───── Material shown
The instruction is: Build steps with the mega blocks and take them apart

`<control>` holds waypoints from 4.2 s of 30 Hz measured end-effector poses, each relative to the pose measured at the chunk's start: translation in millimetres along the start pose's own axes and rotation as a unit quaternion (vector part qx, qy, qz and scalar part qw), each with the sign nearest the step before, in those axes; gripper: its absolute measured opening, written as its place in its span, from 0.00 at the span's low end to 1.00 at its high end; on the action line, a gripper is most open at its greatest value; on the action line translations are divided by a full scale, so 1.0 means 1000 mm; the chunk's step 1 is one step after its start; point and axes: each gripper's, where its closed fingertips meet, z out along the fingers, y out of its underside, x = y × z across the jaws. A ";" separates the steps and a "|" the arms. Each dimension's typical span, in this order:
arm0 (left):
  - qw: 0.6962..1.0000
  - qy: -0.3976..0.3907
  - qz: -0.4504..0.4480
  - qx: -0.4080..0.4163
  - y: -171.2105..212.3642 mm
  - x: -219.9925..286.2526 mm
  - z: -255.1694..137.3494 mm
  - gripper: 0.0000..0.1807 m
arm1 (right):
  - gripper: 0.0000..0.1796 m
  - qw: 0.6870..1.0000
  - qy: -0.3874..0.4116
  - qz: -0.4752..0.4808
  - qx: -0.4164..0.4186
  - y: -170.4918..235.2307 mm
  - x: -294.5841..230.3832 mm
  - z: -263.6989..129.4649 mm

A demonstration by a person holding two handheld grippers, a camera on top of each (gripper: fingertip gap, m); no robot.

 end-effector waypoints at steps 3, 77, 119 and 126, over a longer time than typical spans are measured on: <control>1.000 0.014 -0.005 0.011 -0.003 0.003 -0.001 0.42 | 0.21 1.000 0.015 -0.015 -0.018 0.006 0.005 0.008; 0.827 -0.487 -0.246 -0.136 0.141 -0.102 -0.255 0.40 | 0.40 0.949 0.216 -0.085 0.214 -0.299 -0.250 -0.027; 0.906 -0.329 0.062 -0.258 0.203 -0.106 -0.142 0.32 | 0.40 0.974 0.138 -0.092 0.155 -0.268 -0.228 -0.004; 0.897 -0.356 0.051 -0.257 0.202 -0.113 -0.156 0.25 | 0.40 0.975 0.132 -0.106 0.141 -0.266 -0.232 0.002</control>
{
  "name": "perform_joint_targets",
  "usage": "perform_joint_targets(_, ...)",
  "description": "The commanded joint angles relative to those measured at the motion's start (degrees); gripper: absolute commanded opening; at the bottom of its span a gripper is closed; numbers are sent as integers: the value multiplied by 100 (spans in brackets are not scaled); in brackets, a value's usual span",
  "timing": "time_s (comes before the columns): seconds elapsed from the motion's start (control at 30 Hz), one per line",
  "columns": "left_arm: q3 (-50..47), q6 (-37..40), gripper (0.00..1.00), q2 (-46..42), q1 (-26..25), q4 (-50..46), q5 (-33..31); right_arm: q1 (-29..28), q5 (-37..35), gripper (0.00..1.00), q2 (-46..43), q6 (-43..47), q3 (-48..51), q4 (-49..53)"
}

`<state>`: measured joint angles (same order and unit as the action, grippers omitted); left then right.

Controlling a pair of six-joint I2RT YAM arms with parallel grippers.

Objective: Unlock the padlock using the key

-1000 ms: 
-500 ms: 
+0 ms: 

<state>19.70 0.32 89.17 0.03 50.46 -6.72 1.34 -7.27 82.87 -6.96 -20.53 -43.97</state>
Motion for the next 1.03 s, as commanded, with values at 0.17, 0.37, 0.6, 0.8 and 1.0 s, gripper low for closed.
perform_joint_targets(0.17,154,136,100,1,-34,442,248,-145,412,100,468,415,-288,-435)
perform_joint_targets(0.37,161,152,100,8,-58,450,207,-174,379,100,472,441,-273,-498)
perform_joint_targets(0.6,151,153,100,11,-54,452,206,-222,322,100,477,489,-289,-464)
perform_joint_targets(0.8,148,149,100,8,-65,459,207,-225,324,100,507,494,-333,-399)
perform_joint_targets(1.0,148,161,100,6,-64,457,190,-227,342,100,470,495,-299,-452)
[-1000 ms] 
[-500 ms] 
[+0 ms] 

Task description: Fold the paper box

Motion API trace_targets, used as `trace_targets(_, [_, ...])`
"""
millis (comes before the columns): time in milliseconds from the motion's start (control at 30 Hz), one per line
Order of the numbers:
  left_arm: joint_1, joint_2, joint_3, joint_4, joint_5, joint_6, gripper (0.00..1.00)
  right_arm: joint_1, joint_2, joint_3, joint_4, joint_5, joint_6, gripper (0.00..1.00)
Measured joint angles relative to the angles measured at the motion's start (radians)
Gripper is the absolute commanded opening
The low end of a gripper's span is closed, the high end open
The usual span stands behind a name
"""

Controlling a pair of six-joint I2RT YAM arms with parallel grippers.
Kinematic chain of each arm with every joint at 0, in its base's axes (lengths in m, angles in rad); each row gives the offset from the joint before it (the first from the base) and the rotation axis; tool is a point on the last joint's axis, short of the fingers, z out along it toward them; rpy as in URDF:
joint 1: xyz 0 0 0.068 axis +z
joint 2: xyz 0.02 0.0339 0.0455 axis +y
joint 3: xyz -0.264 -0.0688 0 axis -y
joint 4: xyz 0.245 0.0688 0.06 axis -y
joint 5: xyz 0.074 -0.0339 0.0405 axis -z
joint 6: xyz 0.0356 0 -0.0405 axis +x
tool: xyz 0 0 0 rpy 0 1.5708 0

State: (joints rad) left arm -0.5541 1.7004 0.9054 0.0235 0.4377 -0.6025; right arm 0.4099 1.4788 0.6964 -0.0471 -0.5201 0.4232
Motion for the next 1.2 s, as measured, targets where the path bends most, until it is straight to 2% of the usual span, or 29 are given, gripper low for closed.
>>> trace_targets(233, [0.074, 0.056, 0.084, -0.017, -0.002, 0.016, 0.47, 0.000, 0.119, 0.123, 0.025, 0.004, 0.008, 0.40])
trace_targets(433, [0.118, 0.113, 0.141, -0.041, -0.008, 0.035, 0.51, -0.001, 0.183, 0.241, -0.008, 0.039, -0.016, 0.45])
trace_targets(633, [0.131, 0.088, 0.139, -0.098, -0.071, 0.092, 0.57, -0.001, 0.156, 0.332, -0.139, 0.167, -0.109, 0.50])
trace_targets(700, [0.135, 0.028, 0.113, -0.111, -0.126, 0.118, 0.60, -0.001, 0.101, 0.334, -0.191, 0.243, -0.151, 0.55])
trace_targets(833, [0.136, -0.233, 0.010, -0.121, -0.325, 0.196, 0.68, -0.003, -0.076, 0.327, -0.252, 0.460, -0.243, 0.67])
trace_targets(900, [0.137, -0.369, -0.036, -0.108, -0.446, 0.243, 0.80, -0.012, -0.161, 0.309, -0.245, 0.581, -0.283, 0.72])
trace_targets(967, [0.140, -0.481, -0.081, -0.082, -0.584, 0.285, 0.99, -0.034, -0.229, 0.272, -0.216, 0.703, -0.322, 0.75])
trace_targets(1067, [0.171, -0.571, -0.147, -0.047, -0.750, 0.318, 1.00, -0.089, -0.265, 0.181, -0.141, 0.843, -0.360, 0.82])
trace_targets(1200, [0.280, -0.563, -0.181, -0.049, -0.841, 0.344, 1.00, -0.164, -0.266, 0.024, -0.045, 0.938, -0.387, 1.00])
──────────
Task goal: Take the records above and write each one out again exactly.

Result for this task:
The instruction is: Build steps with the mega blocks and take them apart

`<control>` holds waypoints from 4.2 s of 30 Hz measured end-effector poses, each relative to the pose measured at the chunk's start: translation in millimetres along the start pose's own axes and rotation as a unit quaternion (vector part qx, qy, qz and scalar part qw), each with the sign nearest the step before, in those axes; gripper: its absolute measured opening, written as its place in its span, from 0.00 at the span's low end to 1.00 at its high end; on the action line, a gripper is most open at its greatest value; on the action line translations are divided by a full scale, so 1.0 means 1000 mm; the chunk's step 1 is one step after its start; point and axes: each gripper's, where its closed fingertips meet, z out along the fingers, y out of its underside, x = y × z across the jaws. A ";" separates the steps and a "|" the arms. Each dimension's typical span, in this order:
arm0 (left):
  - qw: 0.6962..1.0000
  - qy: -0.3976..0.3907
  - qz: -0.4504..0.4480
  - qx: -0.4080..0.4163
  - y: -171.2105..212.3642 mm
  - x: -219.9925..286.2526 mm
  - z: -255.1694..137.3494 mm
  - gripper: 0.0000..0.1807 m
arm1 (right):
  - gripper: 0.0000..0.1796 m
  - qw: 0.6870..1.0000
  - qy: -0.3874..0.4116
  - qz: -0.4752..0.4808
  - qx: -0.4164..0.4186
  - y: -170.4918..235.2307 mm
  - x: -294.5841..230.3832 mm
  - z: -263.6989..129.4649 mm

A demonstration by a person holding two handheld grippers, a camera on top of each (gripper: fingertip gap, m); no robot.

 end-effector waypoints at steps 3, 77, 119 and 126, over a longer time than typical spans are measured on: <control>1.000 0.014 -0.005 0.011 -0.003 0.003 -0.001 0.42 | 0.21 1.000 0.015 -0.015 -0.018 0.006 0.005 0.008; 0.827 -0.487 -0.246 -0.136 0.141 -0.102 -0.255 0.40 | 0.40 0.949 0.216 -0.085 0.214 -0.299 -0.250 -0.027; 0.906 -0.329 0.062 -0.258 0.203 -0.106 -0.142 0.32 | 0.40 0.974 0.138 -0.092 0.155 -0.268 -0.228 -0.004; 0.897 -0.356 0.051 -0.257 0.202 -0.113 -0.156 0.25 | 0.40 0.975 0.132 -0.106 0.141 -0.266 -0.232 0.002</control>
{
  "name": "perform_joint_targets",
  "usage": "perform_joint_targets(_, ...)",
  "description": "The commanded joint angles relative to those measured at the motion's start (degrees); gripper: absolute commanded opening; at the bottom of its span a gripper is closed; numbers are sent as integers: the value multiplied by 100 (spans in brackets are not scaled); in brackets, a value's usual span",
  "timing": "time_s (comes before the columns): seconds elapsed from the motion's start (control at 30 Hz), one per line",
  "columns": "left_arm: q3 (-50..47), q6 (-37..40), gripper (0.00..1.00), q2 (-46..42), q1 (-26..25), q4 (-50..46), q5 (-33..31); right_arm: q1 (-29..28), q5 (-37..35), gripper (0.00..1.00), q2 (-46..43), q6 (-43..47), q3 (-48..51), q4 (-49..53)"
}

`<state>`: measured joint angles (same order and unit as the action, grippers omitted); left then right.

Controlling a pair of six-joint I2RT YAM arms with parallel grippers.

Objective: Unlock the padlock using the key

-1000 ms: 
-500 ms: 
+0 ms: 

<state>19.70 0.32 89.17 0.03 50.46 -6.72 1.34 -7.27 82.87 -6.96 -20.53 -43.97</state>
Motion for the next 1.03 s, as commanded, with values at 0.17, 0.37, 0.6, 0.8 and 1.0 s, gripper low for closed.
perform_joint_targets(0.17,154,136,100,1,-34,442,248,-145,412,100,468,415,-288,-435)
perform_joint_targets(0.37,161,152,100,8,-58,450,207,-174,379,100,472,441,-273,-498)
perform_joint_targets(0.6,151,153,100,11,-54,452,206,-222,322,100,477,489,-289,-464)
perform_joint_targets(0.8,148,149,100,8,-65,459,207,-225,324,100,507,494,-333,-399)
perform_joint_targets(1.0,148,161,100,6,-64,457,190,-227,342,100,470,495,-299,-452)
[-1000 ms] 
[-500 ms] 
[+0 ms] 

Task description: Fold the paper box

Motion API trace_targets, used as `trace_targets(_, [_, ...])`
"""
millis (comes before the columns): time in milliseconds from the motion's start (control at 30 Hz), one per line
Order of the numbers:
  left_arm: joint_1, joint_2, joint_3, joint_4, joint_5, joint_6, gripper (0.00..1.00)
  right_arm: joint_1, joint_2, joint_3, joint_4, joint_5, joint_6, gripper (0.00..1.00)
Measured joint angles relative to the angles measured at the motion's start (radians)
Gripper is the absolute commanded opening
The low end of a gripper's span is closed, the high end open
The usual span stands behind a name
"""

Controlling a pair of six-joint I2RT YAM arms with parallel grippers.
Kinematic chain of each arm with every joint at 0, in its base's axes (lengths in m, angles in rad); each row gives the offset from the joint before it (the first from the base) and the rotation axis; tool is a point on the last joint's axis, short of the fingers, z out along it toward them; rpy as in URDF:
joint 1: xyz 0 0 0.068 axis +z
joint 2: xyz 0.02 0.0339 0.0455 axis +y
joint 3: xyz -0.264 -0.0688 0 axis -y
joint 4: xyz 0.245 0.0688 0.06 axis -y
joint 5: xyz 0.074 -0.0339 0.0405 axis -z
joint 6: xyz 0.0356 0 -0.0405 axis +x
tool: xyz 0 0 0 rpy 0 1.5708 0

State: (joints rad) left arm -0.5541 1.7004 0.9054 0.0235 0.4377 -0.6025; right arm 0.4099 1.4788 0.6964 -0.0471 -0.5201 0.4232
Motion for the next 1.2 s, as measured, targets where the path bends most, until it is straight to 2% of the usual span, or 29 are given, gripper low for closed.
>>> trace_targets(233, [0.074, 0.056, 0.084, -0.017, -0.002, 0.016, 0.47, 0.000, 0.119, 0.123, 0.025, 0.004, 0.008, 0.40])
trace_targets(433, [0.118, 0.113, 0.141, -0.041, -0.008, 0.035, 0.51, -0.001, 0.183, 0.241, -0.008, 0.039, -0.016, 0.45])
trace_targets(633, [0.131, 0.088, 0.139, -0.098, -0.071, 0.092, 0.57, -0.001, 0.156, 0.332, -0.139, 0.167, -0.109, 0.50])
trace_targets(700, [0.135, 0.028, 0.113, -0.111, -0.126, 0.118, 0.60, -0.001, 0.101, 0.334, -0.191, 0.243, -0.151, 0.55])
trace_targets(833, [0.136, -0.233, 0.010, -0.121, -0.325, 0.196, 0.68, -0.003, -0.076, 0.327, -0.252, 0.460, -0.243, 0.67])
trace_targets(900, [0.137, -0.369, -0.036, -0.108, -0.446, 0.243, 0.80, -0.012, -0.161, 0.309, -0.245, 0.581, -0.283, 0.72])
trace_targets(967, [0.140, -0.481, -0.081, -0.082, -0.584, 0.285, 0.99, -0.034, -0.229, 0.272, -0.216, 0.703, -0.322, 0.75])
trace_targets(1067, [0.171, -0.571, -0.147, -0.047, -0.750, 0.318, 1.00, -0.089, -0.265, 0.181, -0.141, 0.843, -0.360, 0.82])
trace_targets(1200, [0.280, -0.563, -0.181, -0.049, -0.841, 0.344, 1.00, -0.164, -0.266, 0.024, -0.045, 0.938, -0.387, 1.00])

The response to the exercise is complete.